- Rankuh Location within Iran
- Coordinates: 37°03′08″N 50°14′12″E﻿ / ﻿37.05222°N 50.23667°E
- Country: Iran
- Province: Gilan
- County: Amlash
- District: Rankuh
- Established as a city: 2003

Population (2016)
- • Total: 2,154
- Time zone: UTC+3:30 (IRST)

= Rankuh =

City in Gilan province, Iran

Rankuh (رانكوه) (Note: Also romanized as Rānkūh; formerly the village of Shab Khush Lat (شب خوش لات)) is a city in, and the capital of, Rankuh District of Amlash County, in Gilan province, Iran.
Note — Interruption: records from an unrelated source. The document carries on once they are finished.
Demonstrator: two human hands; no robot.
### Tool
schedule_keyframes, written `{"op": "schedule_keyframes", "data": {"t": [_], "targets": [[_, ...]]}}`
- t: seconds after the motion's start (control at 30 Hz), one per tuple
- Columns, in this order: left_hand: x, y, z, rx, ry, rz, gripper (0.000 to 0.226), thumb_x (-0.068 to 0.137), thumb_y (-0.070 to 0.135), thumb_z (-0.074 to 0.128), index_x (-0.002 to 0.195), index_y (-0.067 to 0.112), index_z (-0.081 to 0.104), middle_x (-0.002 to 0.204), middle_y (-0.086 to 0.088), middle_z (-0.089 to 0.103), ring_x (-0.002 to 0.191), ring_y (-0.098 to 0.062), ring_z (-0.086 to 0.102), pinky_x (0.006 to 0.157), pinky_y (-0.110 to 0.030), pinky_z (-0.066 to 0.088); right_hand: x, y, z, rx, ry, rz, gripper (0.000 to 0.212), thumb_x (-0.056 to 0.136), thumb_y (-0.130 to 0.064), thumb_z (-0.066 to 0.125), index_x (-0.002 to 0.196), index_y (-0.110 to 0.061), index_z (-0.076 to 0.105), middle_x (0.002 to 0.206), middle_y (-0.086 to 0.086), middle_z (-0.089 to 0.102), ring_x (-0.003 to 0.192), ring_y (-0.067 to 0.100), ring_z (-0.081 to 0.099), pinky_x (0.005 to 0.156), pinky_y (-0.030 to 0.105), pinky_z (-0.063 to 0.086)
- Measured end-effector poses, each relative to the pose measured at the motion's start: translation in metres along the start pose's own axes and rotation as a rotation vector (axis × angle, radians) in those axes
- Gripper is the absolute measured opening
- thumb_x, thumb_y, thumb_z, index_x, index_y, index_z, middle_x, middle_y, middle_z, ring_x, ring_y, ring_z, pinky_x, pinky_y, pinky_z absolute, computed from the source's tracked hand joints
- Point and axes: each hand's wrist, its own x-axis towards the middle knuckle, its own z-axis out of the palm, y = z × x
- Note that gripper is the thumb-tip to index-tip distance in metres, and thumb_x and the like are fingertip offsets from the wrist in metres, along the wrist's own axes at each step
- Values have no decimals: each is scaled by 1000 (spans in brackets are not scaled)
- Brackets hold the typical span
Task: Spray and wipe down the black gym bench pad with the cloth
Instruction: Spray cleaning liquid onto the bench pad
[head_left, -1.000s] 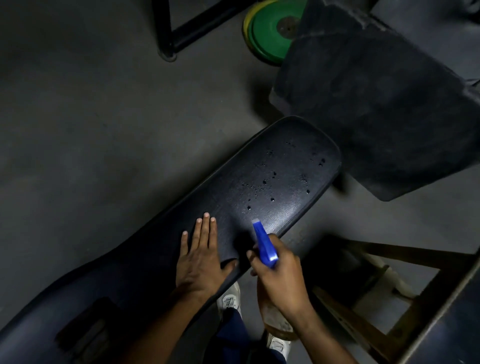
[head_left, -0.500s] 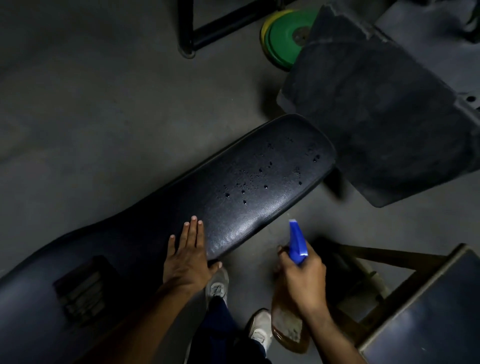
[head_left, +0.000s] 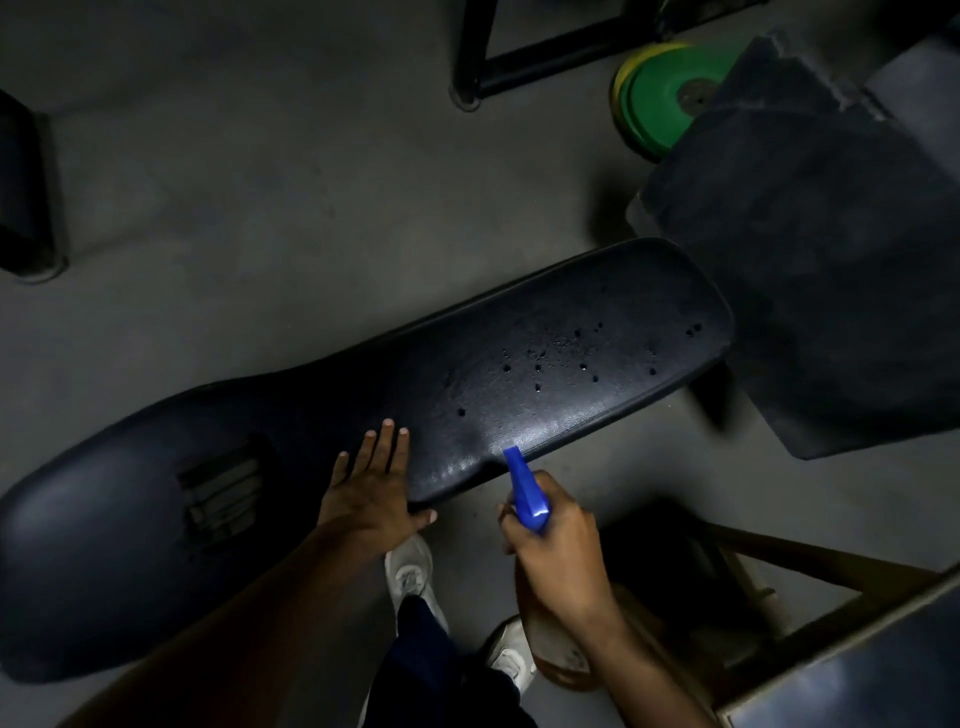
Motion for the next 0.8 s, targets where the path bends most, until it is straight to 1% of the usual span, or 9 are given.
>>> {"op": "schedule_keyframes", "data": {"t": [0.1, 0.17, 0.27, 0.37, 0.5, 0.57, 0.63, 0.73, 0.8], "targets": [[4, -1, -1, -16, -21, 12, 124, 77, 77, 57, 158, 21, -19, 164, -1, -29, 154, -21, -17, 125, -46, -1, -8, 7, 0, 6, 33, 59, 31, 76, -55, 60, 89, -27, 57, 70, 2, 72, 71, 23, 75, 74, 42, 58], [5, -1, 0, -28, -30, 13, 127, 75, 78, 59, 158, 21, -18, 164, -1, -29, 154, -22, -17, 124, -45, 0, -13, 12, -4, 34, 87, 107, 24, 82, -44, 70, 89, -24, 60, 66, 1, 72, 67, 14, 75, 72, 39, 58], [7, -3, 1, -18, -34, 12, 130, 72, 80, 60, 158, 21, -18, 165, -1, -28, 154, -22, -16, 124, -45, 1, -16, 19, -15, 110, 189, 181, 20, 91, -17, 77, 81, -15, 59, 60, -4, 63, 54, -10, 63, 59, 13, 46], [8, -4, 0, -11, -43, 21, 131, 72, 80, 61, 158, 22, -18, 165, 0, -28, 154, -21, -16, 125, -46, 2, -16, 22, -23, 122, 226, 196, 23, 92, -10, 75, 77, -13, 58, 60, -3, 61, 52, -14, 59, 55, 7, 41], [8, -5, -1, -18, -51, 23, 131, 71, 81, 61, 158, 23, -18, 164, 0, -29, 154, -21, -17, 125, -46, 1, -14, 15, -18, 63, 167, 111, 19, 90, -20, 78, 86, -17, 60, 64, -5, 67, 61, -9, 65, 63, 9, 45], [7, -5, -2, -17, -53, 24, 131, 71, 81, 61, 158, 23, -19, 164, 0, -29, 154, -22, -17, 125, -46, 1, -9, 10, -11, 19, 134, 53, 19, 89, -28, 77, 86, -23, 59, 68, -10, 69, 64, 2, 71, 74, 29, 57], [7, -5, -3, -17, -53, 28, 130, 72, 80, 61, 158, 23, -19, 164, 0, -30, 154, -22, -17, 125, -46, 1, -5, -1, -3, -5, 96, 10, 18, 84, -38, 71, 85, -27, 57, 68, -6, 71, 69, 17, 76, 76, 42, 59], [6, -6, -3, -22, -45, 38, 130, 72, 79, 62, 158, 23, -19, 164, 0, -29, 154, -21, -17, 125, -45, 0, 3, -13, 11, 4, 75, -5, 28, 78, -51, 65, 92, -28, 58, 75, 0, 72, 76, 30, 77, 78, 47, 59], [5, -7, -2, -27, -30, 41, 129, 73, 78, 62, 158, 23, -18, 164, 0, -29, 154, -21, -17, 124, -45, -1, 5, -21, 15, 44, 85, -5, 26, 82, -47, 72, 93, -26, 59, 74, -3, 73, 73, 26, 77, 77, 46, 60]]}}
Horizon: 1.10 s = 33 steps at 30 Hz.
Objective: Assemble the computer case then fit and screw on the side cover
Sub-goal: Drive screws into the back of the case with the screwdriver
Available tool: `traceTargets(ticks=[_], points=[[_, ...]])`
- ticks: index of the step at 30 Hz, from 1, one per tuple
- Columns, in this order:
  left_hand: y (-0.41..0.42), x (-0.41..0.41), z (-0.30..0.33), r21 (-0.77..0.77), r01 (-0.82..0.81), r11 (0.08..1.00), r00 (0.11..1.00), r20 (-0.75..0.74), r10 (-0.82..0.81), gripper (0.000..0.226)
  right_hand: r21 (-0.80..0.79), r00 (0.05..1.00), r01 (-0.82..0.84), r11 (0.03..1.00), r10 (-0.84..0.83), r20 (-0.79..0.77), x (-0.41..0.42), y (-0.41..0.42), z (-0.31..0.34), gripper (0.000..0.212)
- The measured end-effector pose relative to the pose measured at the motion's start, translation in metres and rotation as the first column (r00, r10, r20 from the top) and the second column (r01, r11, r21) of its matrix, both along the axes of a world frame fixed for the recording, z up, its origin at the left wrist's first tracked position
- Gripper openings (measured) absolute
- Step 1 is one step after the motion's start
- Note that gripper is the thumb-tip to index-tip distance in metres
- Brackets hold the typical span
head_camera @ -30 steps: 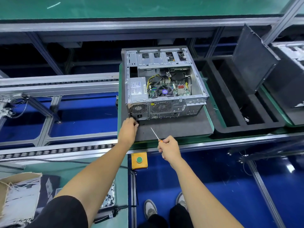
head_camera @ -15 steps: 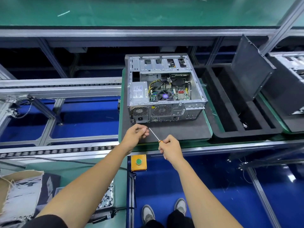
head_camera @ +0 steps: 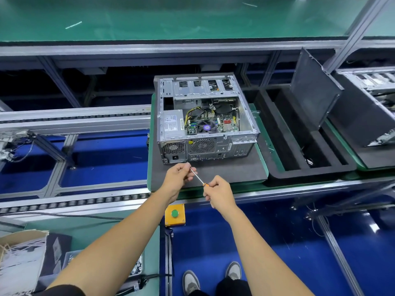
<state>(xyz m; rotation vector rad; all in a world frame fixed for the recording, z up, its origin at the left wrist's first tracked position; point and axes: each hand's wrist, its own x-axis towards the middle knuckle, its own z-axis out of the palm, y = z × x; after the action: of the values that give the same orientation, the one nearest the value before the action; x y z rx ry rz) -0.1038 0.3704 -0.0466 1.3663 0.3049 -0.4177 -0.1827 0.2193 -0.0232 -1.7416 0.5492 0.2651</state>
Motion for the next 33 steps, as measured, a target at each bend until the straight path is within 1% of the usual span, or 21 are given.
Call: traceTargets(ticks=[6, 10, 15, 18, 21, 27, 33], points=[[-0.029, 0.000, 0.004, -0.082, -0.033, 0.996, 0.995, -0.097, 0.025, 0.025, 0.008, 0.999, 0.032, 0.999, -0.031, -0.011, -0.004, -0.018, 0.004, 0.021], [-0.049, 0.004, 0.008, -0.149, -0.071, 0.986, 0.978, -0.207, 0.039, 0.024, 0.098, 0.993, 0.115, 0.988, -0.113, -0.027, -0.003, -0.028, 0.004, 0.018], [-0.084, 0.009, 0.012, -0.137, -0.128, 0.982, 0.954, -0.287, 0.084, 0.026, 0.215, 0.971, 0.234, 0.948, -0.217, -0.101, -0.003, -0.034, 0.002, 0.012], [-0.101, 0.015, 0.012, -0.116, -0.157, 0.981, 0.943, -0.312, 0.113, 0.028, 0.257, 0.954, 0.294, 0.921, -0.265, -0.141, 0.001, -0.035, -0.002, 0.012], [-0.111, 0.018, 0.009, -0.144, -0.217, 0.966, 0.933, -0.323, 0.161, 0.026, 0.280, 0.944, 0.324, 0.904, -0.288, -0.161, 0.006, -0.034, -0.007, 0.012], [-0.118, 0.027, -0.005, -0.140, -0.316, 0.938, 0.904, -0.343, 0.254, 0.026, 0.251, 0.943, 0.329, 0.911, -0.302, -0.138, 0.021, -0.032, -0.022, 0.014], [-0.124, 0.028, -0.010, -0.120, -0.389, 0.913, 0.882, -0.336, 0.332, 0.026, 0.135, 0.957, 0.286, 0.949, -0.275, -0.093, 0.026, -0.031, -0.033, 0.012]])
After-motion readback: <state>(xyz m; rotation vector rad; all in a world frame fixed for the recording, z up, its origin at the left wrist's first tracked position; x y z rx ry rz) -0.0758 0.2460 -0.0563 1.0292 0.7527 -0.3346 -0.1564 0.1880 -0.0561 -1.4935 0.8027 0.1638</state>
It also serves as the administrative center for Shabkhus Lat Rural District. (Note: Formerly Amlash-e Jonubi Rural District)

==History==
In 2003, the village of Shab Khush Lat (شب خوش لات) merged with the villages of Asiab-e Saran (آسیاب سران) and Esmail Gavabar (اسماعیل گوابر) to become the city of Rankuh.

==Demographics==
===Population===
At the time of the 2006 National Census, the city's population was 956 in 266 households. The following census in 2011 noted a substantial increase in population to 2,224 people in 669 households. The 2016 census measured the population of the city as 2,154 people in 749 households.